Team Meeting

TEAM MEETING

Okay Smashers, you’re probably wondering why I’ve asked you here. Well, we need to talk. It’s about doubles.
I have a burning passion for doubles, I really do. But rather than get on a soapbox and try to force that passion on the community, I think it’s time to do the right thing. I think we need to tilt our collective chin in the upward direction, shoulders back, and admit that it’s time to call it quits.
I think we need to abolish doubles tournaments.
As briefly as possible, I’m going to outline why I think doubles tournaments are no longer a worthwhile investment of our time, and I hope to Azen above that someone can write a counterpoint article that proves me wrong.
My principle and underlying argument is that the 2v2 medium of Smash competition has been in place for over 10 years, and has failed to take hold. I think it is better for us conscientiously kill it now, rather than watch it get dragged into the “platinum age” by a dull inertia. I think it might be more humane.
It’s Messy
Having four characters share one screen, especially in SSBM, is a hot mess underprime conditions. But imagine that you’ve got two to three foxes on the stage, and the stage is Dreamland. Now picture the way the camera zooms out – the stocks are in the way of the players, one of the foxes is a ghost, and green team is blending in with the bushes. Tell me that’s not a mess.

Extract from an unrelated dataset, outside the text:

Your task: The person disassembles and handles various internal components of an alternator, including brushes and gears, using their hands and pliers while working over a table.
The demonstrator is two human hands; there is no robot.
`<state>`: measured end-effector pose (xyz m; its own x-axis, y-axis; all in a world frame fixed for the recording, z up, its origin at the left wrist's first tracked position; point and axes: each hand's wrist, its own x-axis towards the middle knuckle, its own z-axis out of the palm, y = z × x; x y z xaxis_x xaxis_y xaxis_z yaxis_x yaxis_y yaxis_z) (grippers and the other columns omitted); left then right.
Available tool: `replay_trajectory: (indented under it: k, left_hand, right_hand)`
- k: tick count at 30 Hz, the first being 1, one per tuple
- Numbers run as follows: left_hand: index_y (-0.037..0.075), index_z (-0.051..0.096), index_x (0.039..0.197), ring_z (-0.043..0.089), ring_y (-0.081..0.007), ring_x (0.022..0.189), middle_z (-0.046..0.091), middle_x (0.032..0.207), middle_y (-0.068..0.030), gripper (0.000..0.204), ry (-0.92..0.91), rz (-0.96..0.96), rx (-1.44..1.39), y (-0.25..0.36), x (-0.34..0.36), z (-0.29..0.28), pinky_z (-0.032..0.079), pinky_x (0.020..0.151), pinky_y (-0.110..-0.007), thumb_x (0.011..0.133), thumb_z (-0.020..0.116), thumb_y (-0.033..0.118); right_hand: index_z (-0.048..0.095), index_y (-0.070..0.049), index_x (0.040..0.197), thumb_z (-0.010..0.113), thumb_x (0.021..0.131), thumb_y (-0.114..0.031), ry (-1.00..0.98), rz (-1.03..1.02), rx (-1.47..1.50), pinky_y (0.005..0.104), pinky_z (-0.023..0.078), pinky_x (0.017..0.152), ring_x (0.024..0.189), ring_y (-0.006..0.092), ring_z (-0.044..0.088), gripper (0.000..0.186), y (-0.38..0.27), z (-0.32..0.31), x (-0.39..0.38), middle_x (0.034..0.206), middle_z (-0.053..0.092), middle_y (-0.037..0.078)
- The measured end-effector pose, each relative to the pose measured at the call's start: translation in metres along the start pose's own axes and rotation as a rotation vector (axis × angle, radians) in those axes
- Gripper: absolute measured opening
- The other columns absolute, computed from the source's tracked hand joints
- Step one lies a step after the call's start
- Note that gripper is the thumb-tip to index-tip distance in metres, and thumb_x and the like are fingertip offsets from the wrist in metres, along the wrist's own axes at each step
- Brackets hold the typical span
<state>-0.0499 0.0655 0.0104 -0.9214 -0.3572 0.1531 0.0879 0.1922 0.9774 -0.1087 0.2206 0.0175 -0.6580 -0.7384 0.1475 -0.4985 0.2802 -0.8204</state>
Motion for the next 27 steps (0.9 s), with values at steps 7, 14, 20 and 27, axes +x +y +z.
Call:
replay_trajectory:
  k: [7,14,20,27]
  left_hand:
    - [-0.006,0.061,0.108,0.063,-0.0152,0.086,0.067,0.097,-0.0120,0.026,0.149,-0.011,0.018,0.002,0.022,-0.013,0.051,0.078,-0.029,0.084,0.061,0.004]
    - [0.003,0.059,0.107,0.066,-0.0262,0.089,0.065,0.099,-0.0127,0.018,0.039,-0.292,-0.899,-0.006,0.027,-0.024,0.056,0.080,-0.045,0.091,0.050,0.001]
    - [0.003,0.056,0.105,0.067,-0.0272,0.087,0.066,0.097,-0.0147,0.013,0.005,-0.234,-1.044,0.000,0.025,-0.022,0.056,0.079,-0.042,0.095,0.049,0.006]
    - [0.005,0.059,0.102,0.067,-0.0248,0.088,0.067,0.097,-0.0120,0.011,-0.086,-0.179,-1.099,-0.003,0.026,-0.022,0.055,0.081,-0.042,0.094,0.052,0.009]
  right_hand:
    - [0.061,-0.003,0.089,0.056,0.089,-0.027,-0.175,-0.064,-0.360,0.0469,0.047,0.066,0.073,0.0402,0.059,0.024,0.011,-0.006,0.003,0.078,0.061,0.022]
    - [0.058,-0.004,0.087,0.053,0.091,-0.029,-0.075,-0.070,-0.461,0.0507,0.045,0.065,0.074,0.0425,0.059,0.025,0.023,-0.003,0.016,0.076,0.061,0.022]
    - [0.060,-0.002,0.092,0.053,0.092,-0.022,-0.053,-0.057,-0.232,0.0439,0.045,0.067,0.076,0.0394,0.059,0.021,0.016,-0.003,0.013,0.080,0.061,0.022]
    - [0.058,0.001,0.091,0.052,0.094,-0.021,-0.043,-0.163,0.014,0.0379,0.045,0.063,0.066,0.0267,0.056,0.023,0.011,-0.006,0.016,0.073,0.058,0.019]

These aesthetic challenges compound the difficulty of simply trying to keep track of four players moving at split-second speeds. It’s hard to commentate properly. All of this means that spectators have trouble following these matches, and therefore become disinterested. In a word, they are inaccessible. I hear over and over again that casual players and spectators aren’t interested in doubles. And if spectators are the key to our future, then perhaps that future doesn’t feature doubles.
It’s Not Healthy Competition
Think about how you want our competitive scene to be represented, and how you’d like people to view us. Seriously, stop reading and think about it for a second. Now pick a tournament at random and look at the doubles results; odds are that no more than one team in the top five is a practiced unit. Rather, we tend to see teams cobbled together at the last-minute, and the two best players at the tournament almost invariably join together because it is their best chance to make money, and they just take 1st place by force.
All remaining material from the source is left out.